## Task goal
Note each line of the listing that contains the string "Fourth", and copy it.

-- Exercise inputs follows --

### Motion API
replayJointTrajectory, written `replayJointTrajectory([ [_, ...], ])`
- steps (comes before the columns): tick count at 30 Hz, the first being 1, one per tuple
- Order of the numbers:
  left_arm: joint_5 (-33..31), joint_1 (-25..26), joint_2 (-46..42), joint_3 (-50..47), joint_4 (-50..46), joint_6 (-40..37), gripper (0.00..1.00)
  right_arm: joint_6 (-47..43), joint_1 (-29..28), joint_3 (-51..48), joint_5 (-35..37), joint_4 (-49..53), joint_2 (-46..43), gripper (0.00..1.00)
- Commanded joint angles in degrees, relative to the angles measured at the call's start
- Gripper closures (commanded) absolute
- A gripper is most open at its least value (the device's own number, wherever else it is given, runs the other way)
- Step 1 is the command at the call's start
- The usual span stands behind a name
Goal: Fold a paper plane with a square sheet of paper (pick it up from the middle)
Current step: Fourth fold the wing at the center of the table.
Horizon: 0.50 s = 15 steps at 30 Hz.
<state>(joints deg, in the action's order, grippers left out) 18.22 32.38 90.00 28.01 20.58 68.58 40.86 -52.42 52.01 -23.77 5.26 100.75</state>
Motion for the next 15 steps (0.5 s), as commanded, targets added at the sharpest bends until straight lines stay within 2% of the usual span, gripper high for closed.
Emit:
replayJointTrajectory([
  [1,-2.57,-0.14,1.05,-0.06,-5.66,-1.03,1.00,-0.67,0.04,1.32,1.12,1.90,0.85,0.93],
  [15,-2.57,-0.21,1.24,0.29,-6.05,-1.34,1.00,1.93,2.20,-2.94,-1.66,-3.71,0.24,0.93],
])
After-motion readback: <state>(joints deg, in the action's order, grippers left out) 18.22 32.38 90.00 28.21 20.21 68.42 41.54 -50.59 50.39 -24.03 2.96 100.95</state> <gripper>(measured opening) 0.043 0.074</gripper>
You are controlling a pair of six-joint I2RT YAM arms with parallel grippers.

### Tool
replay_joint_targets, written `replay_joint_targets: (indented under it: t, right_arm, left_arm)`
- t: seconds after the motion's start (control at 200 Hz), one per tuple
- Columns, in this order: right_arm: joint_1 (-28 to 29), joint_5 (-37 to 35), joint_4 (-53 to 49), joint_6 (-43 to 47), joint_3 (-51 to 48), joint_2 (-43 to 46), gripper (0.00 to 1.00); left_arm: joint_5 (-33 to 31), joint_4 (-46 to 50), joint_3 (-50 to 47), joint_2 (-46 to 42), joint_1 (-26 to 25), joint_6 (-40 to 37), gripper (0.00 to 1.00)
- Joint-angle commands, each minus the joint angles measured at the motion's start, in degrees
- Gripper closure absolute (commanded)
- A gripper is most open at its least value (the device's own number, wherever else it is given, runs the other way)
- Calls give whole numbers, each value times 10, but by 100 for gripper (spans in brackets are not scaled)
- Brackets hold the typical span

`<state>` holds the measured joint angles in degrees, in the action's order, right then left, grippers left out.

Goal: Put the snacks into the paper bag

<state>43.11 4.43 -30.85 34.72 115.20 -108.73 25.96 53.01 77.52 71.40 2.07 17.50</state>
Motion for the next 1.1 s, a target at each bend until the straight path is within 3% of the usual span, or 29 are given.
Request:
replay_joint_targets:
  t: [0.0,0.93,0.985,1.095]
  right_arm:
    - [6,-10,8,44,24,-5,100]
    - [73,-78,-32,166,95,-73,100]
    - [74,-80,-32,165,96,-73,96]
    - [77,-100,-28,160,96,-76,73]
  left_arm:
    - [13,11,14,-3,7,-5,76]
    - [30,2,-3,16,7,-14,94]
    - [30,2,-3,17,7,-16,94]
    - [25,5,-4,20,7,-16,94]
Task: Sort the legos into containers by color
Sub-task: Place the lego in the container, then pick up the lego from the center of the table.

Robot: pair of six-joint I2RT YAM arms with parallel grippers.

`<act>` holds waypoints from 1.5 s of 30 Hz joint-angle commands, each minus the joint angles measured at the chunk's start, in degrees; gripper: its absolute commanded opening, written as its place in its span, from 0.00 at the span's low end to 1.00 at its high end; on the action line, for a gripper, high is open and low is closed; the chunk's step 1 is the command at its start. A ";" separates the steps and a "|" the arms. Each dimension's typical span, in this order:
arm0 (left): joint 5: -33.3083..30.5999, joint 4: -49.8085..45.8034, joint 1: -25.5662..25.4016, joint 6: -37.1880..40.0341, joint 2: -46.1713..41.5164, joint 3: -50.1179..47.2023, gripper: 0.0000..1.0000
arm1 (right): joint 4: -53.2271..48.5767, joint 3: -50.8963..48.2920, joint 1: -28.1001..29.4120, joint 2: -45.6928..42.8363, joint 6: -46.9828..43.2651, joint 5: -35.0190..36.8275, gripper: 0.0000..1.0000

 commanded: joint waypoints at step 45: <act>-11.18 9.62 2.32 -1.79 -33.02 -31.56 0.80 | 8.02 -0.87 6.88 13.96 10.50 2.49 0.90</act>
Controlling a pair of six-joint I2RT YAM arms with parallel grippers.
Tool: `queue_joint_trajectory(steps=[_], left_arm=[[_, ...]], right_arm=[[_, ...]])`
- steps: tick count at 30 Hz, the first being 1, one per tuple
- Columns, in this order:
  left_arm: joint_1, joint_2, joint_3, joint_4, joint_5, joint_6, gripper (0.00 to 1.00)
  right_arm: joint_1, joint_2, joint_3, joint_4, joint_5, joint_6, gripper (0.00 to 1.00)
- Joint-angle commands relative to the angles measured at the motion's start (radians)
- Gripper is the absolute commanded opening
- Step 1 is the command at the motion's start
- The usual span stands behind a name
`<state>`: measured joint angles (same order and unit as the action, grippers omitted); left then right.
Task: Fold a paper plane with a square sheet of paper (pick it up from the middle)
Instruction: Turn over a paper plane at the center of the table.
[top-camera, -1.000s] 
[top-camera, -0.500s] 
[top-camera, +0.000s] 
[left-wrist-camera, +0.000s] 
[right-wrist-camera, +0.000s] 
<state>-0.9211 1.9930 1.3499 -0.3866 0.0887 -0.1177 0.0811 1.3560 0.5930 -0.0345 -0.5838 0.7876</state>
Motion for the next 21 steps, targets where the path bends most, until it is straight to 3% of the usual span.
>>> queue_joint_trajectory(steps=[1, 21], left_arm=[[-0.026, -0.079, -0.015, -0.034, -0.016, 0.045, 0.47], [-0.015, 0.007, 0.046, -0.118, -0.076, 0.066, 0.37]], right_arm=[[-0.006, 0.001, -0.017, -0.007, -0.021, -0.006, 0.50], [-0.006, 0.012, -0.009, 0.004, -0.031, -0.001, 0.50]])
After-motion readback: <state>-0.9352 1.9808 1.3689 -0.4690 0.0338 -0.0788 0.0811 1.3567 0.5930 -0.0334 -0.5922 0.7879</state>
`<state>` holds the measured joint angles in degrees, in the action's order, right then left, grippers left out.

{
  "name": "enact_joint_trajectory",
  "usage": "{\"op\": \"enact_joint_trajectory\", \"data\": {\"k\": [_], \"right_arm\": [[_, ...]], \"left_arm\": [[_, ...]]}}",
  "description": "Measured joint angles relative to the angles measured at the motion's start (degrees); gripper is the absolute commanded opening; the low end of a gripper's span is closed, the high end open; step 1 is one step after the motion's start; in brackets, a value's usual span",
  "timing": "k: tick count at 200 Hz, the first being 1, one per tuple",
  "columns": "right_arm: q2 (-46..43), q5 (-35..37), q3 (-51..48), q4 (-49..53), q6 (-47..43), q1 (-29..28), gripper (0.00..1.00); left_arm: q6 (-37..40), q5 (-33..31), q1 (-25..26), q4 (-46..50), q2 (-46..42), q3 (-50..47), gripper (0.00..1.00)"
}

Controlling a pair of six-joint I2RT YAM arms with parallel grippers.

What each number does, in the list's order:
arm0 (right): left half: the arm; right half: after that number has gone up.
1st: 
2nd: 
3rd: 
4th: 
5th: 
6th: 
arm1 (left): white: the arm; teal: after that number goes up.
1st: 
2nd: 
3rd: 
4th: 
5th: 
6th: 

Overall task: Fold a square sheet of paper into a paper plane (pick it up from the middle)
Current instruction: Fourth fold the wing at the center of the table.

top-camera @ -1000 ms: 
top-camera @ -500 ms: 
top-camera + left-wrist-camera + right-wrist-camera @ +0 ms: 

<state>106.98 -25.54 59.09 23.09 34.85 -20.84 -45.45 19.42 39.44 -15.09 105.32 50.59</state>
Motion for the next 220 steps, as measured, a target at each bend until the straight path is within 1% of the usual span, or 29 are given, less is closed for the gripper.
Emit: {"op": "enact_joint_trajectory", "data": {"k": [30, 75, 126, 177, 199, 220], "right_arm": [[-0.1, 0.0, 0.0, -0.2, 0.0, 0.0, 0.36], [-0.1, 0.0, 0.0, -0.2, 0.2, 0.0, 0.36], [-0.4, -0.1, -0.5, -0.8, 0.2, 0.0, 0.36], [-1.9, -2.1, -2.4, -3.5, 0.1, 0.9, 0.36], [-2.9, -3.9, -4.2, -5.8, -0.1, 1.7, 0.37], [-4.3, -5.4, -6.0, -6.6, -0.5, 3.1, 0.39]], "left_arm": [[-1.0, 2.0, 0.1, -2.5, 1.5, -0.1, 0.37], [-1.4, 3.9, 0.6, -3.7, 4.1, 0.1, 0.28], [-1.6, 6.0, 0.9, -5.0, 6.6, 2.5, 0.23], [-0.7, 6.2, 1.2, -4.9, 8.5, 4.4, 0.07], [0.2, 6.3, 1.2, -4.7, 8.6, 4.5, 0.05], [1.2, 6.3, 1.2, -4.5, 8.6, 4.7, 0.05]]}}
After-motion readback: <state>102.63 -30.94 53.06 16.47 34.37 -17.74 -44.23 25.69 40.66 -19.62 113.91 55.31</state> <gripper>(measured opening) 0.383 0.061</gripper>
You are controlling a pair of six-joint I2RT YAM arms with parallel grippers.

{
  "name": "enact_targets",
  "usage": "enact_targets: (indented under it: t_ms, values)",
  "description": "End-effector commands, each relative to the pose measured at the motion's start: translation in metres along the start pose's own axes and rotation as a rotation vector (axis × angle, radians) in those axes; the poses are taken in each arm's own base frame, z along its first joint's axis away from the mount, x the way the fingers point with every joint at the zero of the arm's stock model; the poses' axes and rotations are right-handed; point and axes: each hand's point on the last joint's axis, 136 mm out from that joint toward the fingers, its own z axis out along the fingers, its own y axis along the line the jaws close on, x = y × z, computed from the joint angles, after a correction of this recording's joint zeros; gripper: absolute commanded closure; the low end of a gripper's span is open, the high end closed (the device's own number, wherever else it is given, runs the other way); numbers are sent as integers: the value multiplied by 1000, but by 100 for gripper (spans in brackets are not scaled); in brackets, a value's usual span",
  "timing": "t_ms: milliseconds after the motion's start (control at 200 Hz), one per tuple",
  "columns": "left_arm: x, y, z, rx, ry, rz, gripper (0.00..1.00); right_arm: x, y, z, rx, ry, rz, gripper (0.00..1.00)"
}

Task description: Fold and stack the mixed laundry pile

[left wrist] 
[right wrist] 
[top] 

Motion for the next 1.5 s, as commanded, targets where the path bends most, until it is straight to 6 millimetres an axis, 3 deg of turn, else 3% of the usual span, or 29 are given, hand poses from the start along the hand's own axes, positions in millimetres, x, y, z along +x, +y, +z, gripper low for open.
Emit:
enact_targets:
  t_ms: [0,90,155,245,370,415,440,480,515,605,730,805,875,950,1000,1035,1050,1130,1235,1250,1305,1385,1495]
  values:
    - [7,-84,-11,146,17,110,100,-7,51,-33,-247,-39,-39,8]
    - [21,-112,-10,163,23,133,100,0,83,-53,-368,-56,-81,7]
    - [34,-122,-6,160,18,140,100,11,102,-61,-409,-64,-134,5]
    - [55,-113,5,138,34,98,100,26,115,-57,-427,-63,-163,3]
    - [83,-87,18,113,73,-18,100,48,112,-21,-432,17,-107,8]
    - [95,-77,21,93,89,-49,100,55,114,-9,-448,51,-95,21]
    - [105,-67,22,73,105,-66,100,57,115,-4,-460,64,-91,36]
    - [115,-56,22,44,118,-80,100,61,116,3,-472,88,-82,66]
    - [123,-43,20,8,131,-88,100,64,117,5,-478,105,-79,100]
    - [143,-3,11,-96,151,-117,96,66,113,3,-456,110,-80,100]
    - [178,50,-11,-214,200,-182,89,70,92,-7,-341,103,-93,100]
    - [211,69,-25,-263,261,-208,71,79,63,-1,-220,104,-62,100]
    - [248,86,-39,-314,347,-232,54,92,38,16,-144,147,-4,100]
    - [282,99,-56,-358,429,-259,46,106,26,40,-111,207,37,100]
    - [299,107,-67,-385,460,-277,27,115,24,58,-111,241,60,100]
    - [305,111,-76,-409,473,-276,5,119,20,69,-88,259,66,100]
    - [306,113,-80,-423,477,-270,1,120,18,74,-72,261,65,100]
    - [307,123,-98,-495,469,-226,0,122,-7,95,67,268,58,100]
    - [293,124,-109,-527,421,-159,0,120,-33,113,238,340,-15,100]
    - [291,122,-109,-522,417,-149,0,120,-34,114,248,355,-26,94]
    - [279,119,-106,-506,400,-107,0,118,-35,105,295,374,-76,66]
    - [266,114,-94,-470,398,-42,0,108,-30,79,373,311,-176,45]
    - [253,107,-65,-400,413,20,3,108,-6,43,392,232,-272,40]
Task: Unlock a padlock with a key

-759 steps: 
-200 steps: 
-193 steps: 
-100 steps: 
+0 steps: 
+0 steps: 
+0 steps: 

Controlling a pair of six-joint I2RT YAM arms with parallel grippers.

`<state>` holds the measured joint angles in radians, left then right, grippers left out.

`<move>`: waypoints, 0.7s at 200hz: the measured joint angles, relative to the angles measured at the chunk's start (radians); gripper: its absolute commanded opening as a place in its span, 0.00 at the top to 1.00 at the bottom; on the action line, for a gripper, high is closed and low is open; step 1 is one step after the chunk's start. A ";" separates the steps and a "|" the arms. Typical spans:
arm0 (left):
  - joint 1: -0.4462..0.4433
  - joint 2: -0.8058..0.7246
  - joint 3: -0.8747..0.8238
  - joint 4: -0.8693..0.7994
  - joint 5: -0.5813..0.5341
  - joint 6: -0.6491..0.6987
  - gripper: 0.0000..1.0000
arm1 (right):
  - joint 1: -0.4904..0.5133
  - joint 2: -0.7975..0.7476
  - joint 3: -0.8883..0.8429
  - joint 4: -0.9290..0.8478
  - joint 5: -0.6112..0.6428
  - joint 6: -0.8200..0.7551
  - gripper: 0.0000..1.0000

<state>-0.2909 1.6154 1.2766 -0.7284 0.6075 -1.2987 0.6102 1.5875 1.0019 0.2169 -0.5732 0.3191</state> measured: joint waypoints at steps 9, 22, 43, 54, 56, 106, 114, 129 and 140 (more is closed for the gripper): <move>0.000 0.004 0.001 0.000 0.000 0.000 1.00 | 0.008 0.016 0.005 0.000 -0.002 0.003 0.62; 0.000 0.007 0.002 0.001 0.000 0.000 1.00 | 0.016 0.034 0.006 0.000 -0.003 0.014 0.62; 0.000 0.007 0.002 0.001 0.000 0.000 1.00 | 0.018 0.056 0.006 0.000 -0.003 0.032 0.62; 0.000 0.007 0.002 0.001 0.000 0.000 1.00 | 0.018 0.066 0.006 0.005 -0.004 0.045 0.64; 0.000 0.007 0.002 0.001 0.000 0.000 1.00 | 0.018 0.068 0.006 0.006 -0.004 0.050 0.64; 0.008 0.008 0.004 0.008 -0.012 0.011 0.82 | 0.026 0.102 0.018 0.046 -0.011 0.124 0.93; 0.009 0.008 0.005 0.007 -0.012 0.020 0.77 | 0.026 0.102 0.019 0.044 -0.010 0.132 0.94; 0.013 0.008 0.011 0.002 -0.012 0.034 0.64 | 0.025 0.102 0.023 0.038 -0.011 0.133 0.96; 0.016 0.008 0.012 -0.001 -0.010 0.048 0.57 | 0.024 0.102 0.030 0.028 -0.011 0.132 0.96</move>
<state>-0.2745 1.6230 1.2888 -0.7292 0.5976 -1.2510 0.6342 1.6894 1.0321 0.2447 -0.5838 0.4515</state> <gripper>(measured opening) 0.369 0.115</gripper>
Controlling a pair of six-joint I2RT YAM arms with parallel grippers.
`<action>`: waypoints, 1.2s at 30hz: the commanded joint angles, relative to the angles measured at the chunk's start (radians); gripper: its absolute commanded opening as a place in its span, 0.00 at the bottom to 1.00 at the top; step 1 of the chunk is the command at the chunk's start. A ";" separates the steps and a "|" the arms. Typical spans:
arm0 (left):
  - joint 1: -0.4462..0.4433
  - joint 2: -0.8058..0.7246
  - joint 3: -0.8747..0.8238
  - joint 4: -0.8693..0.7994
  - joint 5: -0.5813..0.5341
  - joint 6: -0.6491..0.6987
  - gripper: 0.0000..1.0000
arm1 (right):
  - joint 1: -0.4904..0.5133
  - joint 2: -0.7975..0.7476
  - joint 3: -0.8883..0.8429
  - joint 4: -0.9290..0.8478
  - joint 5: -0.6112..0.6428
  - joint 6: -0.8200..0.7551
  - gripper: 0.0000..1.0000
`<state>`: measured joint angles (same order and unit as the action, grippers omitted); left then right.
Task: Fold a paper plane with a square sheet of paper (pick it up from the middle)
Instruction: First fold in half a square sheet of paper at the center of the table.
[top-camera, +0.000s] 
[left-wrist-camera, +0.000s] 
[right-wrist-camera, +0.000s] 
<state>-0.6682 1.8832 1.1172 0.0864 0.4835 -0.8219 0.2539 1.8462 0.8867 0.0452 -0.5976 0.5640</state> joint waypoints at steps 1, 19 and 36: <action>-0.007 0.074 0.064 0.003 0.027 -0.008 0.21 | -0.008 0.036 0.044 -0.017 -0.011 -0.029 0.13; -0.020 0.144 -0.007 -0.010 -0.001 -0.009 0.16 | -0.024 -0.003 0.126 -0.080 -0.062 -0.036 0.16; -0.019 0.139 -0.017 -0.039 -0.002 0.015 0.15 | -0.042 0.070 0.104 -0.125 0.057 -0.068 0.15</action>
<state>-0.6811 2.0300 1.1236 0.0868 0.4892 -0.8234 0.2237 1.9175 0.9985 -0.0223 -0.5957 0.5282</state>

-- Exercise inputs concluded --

## Result
Current step: Fourth fold the wing at the center of the table.
Current instruction: Fourth fold the wing at the center of the table.

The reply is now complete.